Operator: 999, emergency services. Which service do you require?

Me: Oh! Don’t mind me, I was just cleaning cake off the touch screen.

@Ctrapmrspash

“To the window, to the wall” – me directing the carpet layers

@thepaulasuzanne

Options For My Knees Being Shaved:

1. Perfectly shaved smooth with at least one serious cut per knee.

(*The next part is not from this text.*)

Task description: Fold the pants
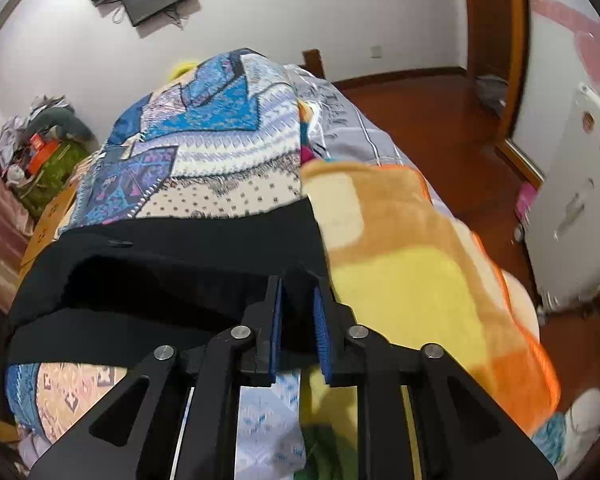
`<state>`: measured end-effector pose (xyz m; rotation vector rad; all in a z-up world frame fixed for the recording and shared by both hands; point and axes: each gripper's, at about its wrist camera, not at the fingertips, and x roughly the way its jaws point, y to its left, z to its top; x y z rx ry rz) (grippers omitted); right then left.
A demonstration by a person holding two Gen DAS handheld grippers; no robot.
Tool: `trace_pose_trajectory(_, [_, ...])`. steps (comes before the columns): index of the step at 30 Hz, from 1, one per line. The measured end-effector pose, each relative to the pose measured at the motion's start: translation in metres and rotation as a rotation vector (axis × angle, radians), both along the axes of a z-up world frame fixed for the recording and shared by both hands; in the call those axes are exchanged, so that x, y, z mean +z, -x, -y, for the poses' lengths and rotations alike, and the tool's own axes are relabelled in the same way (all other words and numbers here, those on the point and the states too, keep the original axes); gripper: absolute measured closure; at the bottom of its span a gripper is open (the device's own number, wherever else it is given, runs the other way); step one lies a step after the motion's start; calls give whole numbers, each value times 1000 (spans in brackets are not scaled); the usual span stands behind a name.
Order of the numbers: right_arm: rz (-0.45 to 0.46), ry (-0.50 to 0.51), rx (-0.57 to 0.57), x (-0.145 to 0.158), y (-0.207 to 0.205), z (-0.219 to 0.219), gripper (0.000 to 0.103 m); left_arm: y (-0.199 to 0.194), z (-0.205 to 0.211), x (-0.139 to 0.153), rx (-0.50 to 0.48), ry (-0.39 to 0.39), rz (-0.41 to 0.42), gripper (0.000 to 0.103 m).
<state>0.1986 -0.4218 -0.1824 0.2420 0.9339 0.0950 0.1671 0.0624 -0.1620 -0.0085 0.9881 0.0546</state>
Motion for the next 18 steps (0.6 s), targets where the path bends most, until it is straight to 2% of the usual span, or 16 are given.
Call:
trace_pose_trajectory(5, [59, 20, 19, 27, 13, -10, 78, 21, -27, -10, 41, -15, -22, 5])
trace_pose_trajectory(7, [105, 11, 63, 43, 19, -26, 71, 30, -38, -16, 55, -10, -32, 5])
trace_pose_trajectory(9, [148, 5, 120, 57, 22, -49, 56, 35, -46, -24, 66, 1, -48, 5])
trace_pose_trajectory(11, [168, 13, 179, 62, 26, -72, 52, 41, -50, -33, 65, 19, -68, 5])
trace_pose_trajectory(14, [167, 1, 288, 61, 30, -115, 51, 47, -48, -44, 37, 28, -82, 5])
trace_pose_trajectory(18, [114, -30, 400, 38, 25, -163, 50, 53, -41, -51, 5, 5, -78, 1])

2. No cuts but patches of hair left.

3. Sasquatch.

@CoolCamel69

[picking out a washing machine]
how many watermelons can this hold?
“uhh I dunno, 11?”
only 11?
*keeps walking to next one*
how many waterme

@Ygrene

[squirrel meeting]

Chief Squirrel: everyone, I suspect someone among us is an infiltrator

Owl: hoo

Chief Squirrel: (solemnly) that’s what we’re trying to find out Owen

@daemonic3

[on date]

HER: I once broke up with a guy for saying “I could care less”

ME: Haha that idiot [nervous] of course it’s “I could care fewer”

@UnFitz

When they wheel me out in a body bag I hope someone sticks a pair of googly eyes on the outside.